## Exercise aim
Return all lines below containing the word "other".

Data for this exercise START

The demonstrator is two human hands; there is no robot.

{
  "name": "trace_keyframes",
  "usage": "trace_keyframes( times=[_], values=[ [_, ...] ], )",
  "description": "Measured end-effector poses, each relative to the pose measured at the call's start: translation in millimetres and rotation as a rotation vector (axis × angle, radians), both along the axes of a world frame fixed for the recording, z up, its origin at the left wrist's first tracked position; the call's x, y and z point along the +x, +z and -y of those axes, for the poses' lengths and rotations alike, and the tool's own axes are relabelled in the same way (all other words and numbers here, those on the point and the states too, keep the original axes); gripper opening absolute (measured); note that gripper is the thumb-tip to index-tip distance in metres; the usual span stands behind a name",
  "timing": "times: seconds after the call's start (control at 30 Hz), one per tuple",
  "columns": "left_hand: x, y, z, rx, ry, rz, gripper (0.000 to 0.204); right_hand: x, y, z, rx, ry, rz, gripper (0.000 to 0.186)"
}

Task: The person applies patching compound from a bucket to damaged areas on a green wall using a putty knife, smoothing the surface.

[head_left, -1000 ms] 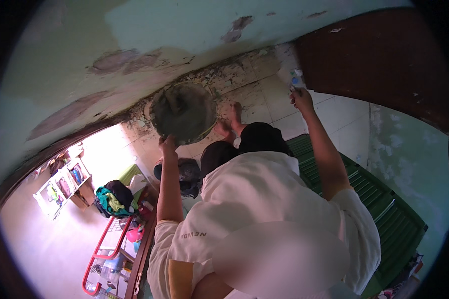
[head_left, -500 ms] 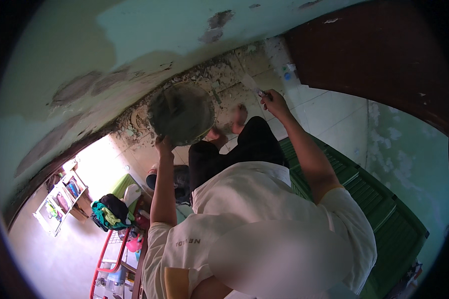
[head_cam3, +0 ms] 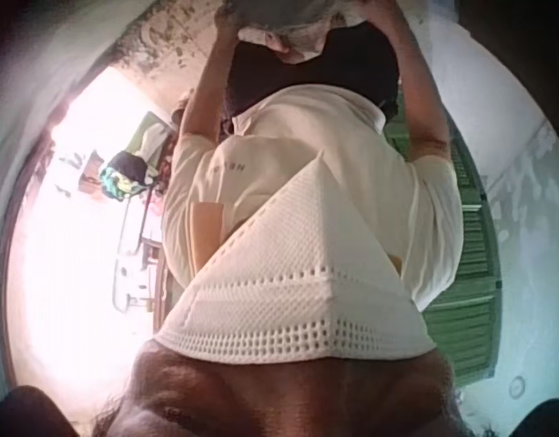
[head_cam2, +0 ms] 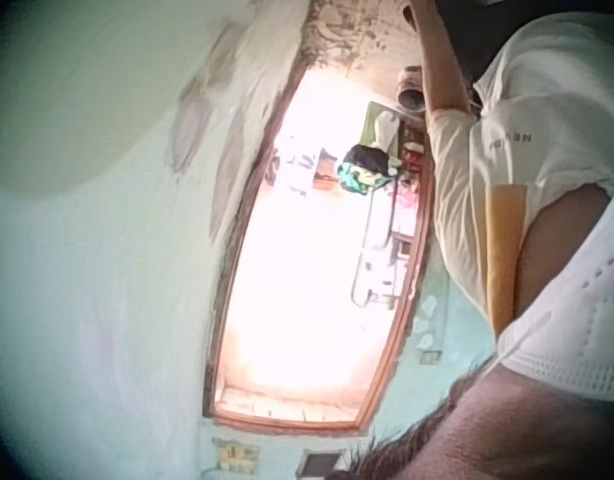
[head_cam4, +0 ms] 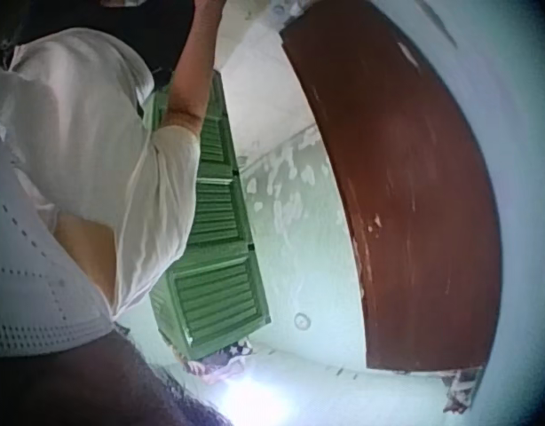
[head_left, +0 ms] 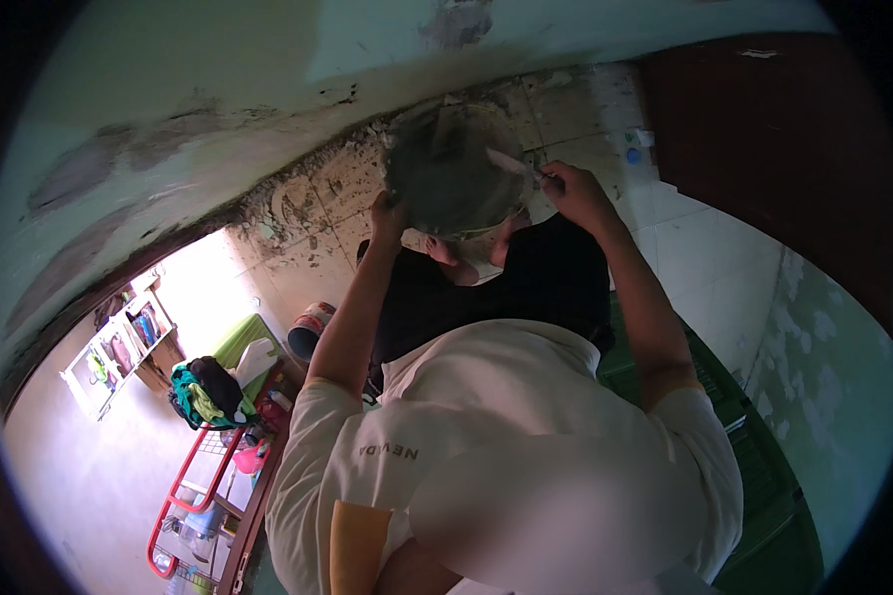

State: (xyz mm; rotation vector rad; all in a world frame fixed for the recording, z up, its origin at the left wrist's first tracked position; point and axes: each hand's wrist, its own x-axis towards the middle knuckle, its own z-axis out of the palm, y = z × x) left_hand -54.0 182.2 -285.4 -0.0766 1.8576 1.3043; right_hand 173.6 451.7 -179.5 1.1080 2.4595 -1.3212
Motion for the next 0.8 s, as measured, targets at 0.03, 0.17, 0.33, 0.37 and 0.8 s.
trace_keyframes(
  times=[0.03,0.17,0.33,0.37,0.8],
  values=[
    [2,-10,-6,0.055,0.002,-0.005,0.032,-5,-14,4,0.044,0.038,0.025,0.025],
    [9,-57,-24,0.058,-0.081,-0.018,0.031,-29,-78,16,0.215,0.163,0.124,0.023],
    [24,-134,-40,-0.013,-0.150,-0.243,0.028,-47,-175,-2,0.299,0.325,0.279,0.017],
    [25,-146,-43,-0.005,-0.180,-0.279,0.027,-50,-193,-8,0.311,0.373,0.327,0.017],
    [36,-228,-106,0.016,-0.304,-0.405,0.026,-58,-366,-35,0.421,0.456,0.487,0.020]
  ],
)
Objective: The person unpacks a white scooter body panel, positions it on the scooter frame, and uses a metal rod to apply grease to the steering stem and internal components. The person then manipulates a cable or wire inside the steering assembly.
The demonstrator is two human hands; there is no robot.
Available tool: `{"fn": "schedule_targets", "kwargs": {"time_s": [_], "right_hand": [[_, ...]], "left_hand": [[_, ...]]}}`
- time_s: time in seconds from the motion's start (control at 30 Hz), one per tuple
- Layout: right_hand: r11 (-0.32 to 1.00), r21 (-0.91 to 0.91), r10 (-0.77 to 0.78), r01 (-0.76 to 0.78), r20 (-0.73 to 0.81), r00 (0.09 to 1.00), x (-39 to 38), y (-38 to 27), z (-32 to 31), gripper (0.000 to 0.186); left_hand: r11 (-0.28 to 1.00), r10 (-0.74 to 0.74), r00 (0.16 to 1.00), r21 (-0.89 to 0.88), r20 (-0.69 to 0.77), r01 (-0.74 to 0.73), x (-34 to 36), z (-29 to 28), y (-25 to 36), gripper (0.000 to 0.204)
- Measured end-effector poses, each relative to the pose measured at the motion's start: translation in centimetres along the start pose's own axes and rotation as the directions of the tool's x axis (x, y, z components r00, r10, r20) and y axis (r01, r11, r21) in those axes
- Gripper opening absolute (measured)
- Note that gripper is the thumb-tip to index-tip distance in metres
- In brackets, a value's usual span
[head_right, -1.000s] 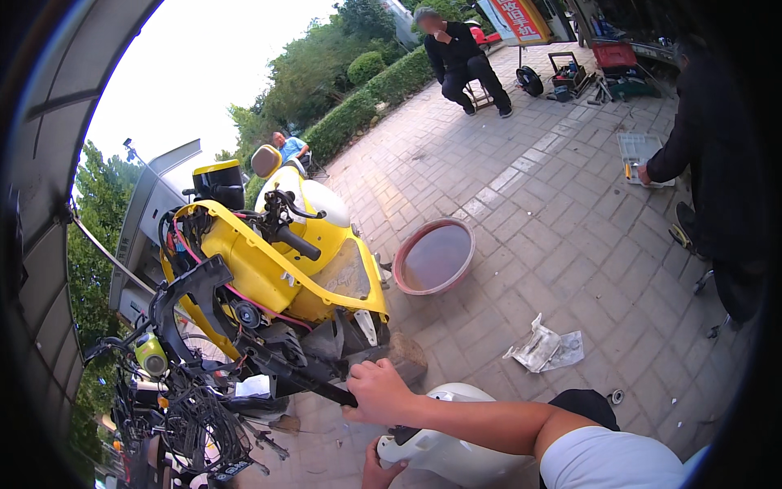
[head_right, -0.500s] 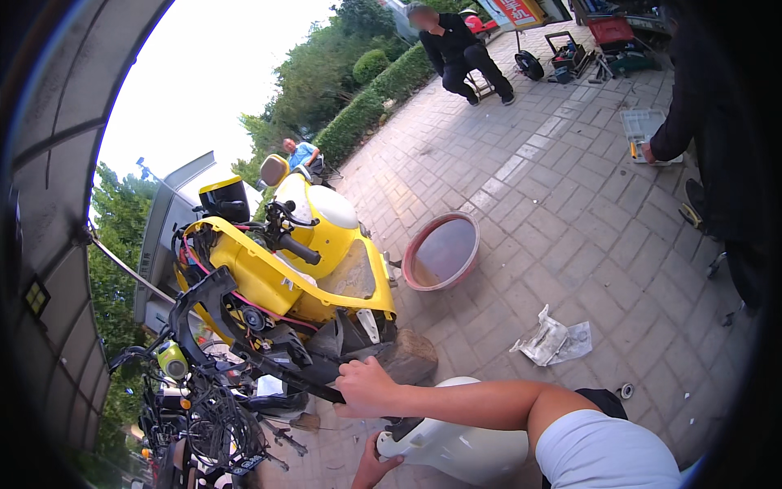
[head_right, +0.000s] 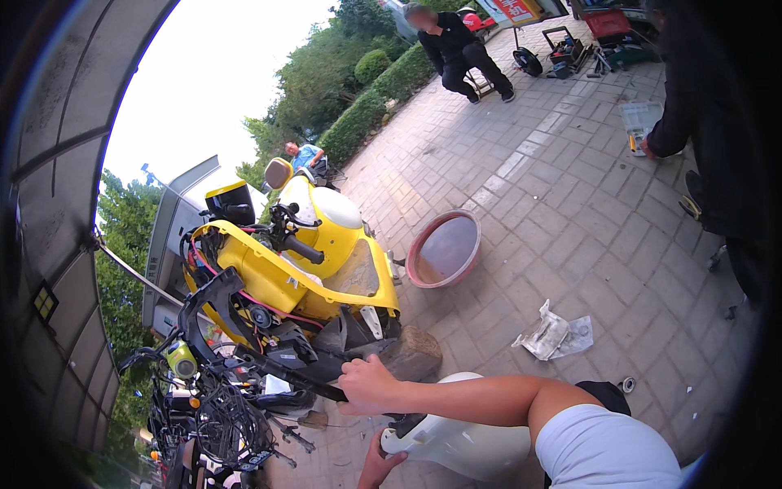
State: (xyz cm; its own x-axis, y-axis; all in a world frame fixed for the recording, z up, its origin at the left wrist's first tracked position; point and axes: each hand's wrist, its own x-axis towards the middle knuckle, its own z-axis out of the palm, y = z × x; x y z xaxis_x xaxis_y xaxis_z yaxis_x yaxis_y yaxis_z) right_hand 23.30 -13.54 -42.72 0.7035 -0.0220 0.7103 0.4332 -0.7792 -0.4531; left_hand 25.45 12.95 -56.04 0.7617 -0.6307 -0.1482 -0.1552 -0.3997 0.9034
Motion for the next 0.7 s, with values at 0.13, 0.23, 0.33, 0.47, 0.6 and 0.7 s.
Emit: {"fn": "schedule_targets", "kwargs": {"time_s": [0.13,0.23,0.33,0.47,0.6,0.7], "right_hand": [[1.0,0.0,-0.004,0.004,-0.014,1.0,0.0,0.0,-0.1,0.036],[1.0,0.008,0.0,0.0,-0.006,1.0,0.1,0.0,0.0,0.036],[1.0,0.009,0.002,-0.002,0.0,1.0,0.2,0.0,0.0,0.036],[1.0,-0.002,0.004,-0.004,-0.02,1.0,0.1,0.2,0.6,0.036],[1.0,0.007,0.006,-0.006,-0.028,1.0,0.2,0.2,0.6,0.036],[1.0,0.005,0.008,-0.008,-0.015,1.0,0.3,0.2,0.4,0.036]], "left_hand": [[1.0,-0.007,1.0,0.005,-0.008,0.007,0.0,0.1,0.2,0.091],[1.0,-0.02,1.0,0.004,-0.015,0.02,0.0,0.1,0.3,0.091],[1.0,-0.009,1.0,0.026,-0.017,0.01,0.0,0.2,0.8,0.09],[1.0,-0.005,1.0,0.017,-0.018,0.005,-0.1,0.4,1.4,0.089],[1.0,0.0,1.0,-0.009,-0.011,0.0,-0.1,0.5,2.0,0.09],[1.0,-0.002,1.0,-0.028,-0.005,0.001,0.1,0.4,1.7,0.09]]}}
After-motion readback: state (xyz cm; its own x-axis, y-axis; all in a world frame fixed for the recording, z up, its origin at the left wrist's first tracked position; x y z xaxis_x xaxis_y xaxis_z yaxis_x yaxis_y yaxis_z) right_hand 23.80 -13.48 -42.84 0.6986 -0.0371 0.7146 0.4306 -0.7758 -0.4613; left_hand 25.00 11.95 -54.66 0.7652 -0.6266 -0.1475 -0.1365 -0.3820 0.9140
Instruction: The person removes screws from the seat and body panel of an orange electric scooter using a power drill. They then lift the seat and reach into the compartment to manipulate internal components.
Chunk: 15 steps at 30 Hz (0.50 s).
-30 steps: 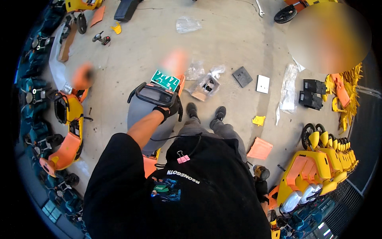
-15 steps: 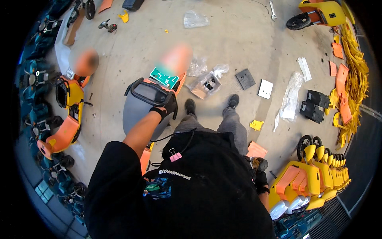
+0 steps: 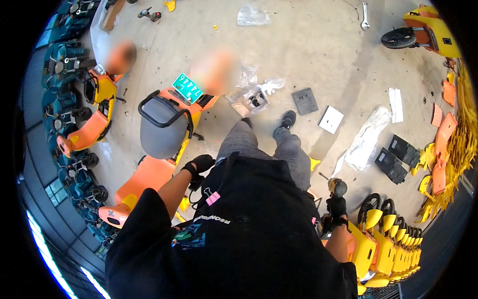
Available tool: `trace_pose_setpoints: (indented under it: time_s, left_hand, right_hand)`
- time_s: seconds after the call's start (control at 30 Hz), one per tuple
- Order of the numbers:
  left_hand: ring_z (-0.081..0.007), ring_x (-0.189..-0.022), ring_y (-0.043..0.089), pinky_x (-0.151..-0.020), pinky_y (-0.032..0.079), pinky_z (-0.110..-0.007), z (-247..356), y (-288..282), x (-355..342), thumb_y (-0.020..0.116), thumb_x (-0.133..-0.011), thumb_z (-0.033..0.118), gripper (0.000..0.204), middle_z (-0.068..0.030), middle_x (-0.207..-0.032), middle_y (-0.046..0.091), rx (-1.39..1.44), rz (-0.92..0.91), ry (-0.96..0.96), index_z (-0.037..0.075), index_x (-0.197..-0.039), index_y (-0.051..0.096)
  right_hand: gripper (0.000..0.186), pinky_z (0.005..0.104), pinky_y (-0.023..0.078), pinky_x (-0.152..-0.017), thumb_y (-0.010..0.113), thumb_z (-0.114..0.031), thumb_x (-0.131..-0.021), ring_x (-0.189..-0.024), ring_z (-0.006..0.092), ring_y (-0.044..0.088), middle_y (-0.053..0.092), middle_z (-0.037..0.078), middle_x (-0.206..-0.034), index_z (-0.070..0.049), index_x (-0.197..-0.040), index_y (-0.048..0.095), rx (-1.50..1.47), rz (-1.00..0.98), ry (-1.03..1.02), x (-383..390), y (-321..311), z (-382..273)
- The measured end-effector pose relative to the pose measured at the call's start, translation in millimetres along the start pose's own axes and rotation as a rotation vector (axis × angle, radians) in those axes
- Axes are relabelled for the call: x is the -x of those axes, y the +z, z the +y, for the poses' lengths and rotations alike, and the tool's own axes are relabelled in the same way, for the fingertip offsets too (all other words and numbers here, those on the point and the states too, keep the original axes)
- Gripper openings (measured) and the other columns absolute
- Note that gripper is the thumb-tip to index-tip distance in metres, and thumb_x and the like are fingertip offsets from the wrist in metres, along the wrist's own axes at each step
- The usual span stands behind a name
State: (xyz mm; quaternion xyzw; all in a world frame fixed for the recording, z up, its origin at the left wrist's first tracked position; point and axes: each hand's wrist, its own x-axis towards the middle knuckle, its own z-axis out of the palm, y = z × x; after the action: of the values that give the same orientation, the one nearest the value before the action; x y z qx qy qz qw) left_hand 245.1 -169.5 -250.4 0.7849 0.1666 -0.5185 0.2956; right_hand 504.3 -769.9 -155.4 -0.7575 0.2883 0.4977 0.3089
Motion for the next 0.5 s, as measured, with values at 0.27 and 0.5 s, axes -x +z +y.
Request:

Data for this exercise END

## Answer to this exercise
  "description": "Measured end-effector poses, each relative to the pose measured at the call's start: translation in millimetres and rotation as a rotation vector (axis × angle, radians), both along the axes of a world frame fixed for the recording, z up, its origin at the left wrist's first tracked position; the call's x, y and z point along the +x, +z and -y of those axes, for the poses' lengths and rotations alike, and the tool's own axes are relabelled in the same way (all other words and numbers here, those on the point and the states too, keep the original axes); gripper opening absolute (measured); note that gripper is the thumb-tip to index-tip distance in metres; the usual span stands behind a name",
- Axes are relabelled for the call: x is the -x of those axes, y the +z, z the +y, for the poses' lengths and rotations alike, and the tool's own axes are relabelled in the same way, for the fingertip offsets too (all other words and numbers here, those on the point and the states too, keep the original axes)
- Gripper openings (measured) and the other columns absolute

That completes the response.